- Khashm el-Girba Location in Sudan
- Coordinates: 14°58′48″N 35°53′34″E﻿ / ﻿14.98000°N 35.89278°E
- Country: Sudan
- State: Kassala
- Time zone: UTC+2 (CAT)

= Khashm el Girba =

Khashm el-Girba (خشم القربة) is a town in Kassala State, north-eastern Sudan, located on the Atbarah River. The Khashm el-Girba Dam is located about 4 km south of the town.

==History==

Some of the people in Khashm el-Girba were resettled from Wadi Halfa following the construction of the Aswan High Dam. More than 34,000 people were transported 800 miles southeast to Khashm el-Girba.

==Etymology==
The name Khashm al-Qirbah is made up of two syllables "Khashm", meaning "mouth" in the Sudanese dialect, and "Qarbah", which is a container usually made of animal skin to carry water specifically during travel. Some have a number of Arabs nomads came to the water resource in the Setit River, one of the tributaries of the Atbara River, and drove their animals and took some water with them to continue their journeys and in the Khashm al-Qirba area before a group of the Hambata (bandits in the Sudanese deserts) met them and asked them to give it the water they carried, and when the Arabs refused that One of the bandits grabbed a calabash (a container to carry water) from what they were carrying and cut its mouth (meaning its mouth) with a knife, and the two teams clashed, and when people asked about the causes of the fighting, they were told that it was because of “the kharba blade”, and the battle site was later called Khashm al-Qirba.

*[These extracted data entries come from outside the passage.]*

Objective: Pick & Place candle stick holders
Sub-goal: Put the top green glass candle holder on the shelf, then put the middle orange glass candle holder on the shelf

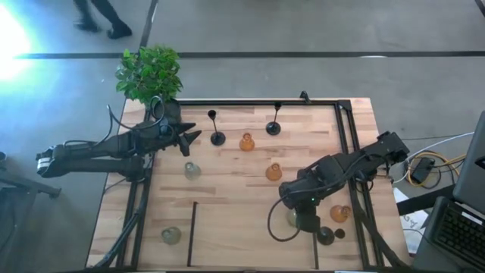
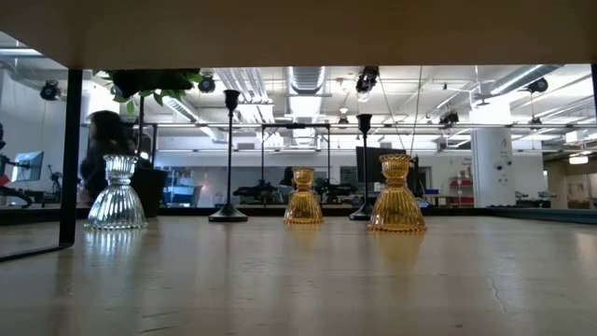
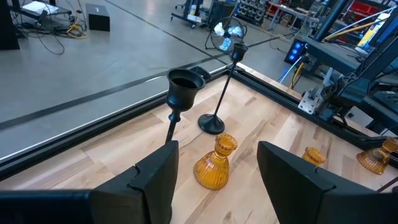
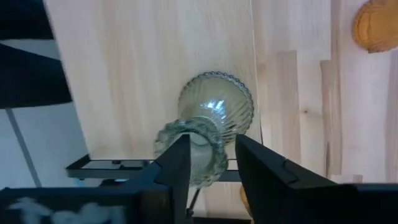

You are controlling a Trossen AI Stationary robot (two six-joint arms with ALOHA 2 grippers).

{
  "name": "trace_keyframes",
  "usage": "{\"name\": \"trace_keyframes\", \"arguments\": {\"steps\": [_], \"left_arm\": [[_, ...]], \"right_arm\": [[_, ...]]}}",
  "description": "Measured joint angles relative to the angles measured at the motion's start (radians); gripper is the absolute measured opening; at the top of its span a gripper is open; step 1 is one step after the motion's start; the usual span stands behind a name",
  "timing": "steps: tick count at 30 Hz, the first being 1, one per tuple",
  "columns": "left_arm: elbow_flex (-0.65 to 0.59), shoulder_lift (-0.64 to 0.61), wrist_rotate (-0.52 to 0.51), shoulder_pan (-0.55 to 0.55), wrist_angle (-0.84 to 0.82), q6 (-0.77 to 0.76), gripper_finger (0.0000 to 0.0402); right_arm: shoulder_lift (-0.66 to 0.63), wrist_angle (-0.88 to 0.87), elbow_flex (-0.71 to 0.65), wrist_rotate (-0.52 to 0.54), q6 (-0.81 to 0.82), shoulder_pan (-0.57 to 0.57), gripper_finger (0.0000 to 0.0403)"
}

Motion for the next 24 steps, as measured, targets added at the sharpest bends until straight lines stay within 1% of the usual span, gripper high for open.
{"name": "trace_keyframes", "arguments": {"steps": [5,7,10,13,14,16,19,24], "left_arm": [[0.000,0.000,0.000,0.000,0.000,0.000,0.0223],[0.000,0.000,0.000,0.000,0.000,0.000,0.0223],[0.000,0.000,0.000,0.000,0.000,0.000,0.0223],[0.000,0.000,0.000,0.000,0.000,-0.011,0.0223],[0.000,0.000,0.000,0.000,0.001,-0.018,0.0223],[0.000,0.000,0.000,0.000,0.001,-0.030,0.0223],[0.000,0.002,0.000,0.000,0.001,-0.032,0.0223],[0.000,0.001,0.005,0.000,-0.001,-0.025,0.0223]], "right_arm": [[-0.002,-0.009,0.068,0.005,0.025,0.000,0.0149],[-0.002,-0.047,0.116,0.014,0.026,0.000,0.0155],[-0.003,-0.115,0.195,0.094,0.036,-0.007,0.0158],[-0.033,-0.095,0.232,0.216,0.037,-0.025,0.0156],[-0.039,-0.094,0.246,0.254,0.034,-0.043,0.0153],[-0.050,-0.111,0.257,0.286,0.015,-0.088,0.0147],[-0.050,-0.093,0.240,0.268,-0.075,-0.186,0.0134],[-0.050,-0.094,0.193,0.150,-0.245,-0.359,0.0118]]}}
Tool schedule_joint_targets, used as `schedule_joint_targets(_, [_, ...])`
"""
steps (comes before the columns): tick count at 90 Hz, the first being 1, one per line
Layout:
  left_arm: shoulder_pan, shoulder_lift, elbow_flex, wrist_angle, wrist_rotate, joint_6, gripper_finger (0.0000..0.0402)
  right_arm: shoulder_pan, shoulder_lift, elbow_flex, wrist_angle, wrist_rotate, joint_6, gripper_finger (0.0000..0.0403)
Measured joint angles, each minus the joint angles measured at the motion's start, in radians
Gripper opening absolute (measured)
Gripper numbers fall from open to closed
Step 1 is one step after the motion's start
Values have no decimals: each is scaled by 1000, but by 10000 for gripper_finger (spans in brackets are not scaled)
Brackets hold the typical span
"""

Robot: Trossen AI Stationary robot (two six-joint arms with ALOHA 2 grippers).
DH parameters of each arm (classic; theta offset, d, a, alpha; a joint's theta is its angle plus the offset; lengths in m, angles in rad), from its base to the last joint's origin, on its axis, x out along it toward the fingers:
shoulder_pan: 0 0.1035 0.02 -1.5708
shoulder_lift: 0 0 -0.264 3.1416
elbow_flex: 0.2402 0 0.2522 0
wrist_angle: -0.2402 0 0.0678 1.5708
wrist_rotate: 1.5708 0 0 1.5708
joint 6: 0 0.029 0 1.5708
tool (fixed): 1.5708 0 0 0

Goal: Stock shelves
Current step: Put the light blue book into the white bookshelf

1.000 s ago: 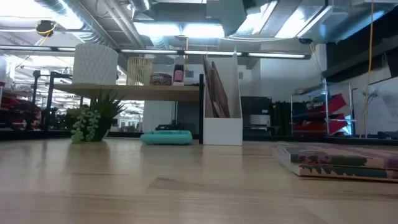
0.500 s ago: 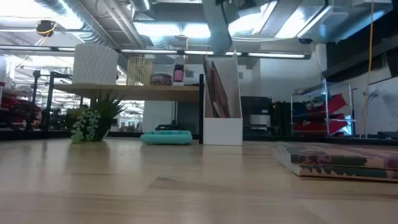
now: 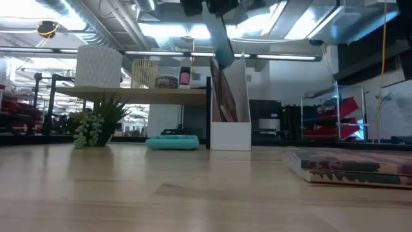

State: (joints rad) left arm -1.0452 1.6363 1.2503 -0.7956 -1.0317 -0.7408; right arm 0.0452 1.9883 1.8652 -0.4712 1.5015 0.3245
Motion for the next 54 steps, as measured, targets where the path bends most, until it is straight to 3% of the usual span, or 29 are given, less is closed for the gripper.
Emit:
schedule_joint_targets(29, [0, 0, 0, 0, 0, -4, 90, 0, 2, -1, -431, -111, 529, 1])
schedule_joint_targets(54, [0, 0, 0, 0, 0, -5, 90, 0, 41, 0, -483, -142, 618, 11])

There are those who cite another reason for calling the place this name, which is that the shape of the river and its curves give a shape similar to the shape of the gourd.

==Topography==

Khashm al-Qirba is located on the dry savannah belt at a latitude of 14 degrees north, within the region of the Butana Plain, and the region is characterized by black clay soil and is split from the southeast side by the Atbara River, which stems from the Ethiopian and Eritrean highlands towards the eastern plains of Sudan, where it meets the two tributaries of the Setit River south of the city of Shawak. Which lies about 82 kilometers west of Khashm al-Qirba, and descends towards the northwest, where the large rocks continue to flow into the main Nile River at the city of Atbara. The river in the Khashm al-Qirba region is characterized by its steep slope and speed of flow, and it carries large quantities of silt and logs at its source and its course areas.

==Transport==
Khashm is linked to the rest of Sudan's cities, including the country's capital Khartoum and the main port in Port Sudan by railway through the line coming from Khartoum, Wadi Medani and Gedaref, heading to Kassala and Port Sudan, and it is also linked by a highway with each of Gedaref, Kassala and New Halfa.

The town is served by Khashm el Girba Airport.